◆ **AIM OF THE EXERCISE**
Which lines of the data include the string "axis"? List them all.

◆ **DATA SHOWN**
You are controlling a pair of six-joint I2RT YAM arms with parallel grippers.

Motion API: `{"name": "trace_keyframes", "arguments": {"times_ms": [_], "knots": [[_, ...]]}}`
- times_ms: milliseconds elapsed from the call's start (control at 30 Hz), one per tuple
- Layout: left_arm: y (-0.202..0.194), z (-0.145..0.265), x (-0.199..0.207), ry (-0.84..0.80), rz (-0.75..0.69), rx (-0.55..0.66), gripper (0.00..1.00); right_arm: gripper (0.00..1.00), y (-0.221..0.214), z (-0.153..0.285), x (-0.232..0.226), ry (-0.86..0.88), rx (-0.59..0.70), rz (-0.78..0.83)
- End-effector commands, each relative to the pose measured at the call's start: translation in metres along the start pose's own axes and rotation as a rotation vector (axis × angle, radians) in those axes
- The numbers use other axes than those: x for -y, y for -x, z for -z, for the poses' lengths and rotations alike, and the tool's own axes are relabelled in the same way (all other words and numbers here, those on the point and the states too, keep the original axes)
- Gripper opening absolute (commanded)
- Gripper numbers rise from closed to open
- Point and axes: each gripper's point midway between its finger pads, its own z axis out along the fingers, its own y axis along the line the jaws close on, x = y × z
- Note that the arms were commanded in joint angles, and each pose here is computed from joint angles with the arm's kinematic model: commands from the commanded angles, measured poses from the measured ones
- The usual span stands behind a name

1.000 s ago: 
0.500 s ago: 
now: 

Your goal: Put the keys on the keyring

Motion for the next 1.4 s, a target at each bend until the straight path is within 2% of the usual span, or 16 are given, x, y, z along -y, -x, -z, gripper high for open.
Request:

◆ **EXERCISE RESPONSE**
- End-effector commands, each relative to the pose measured at the call's start: translation in metres along the start pose's own axes and rotation as a rotation vector (axis × angle, radians) in those axes
- Point and axes: each gripper's point midway between its finger pads, its own z axis out along the fingers, its own y axis along the line the jaws close on, x = y × z

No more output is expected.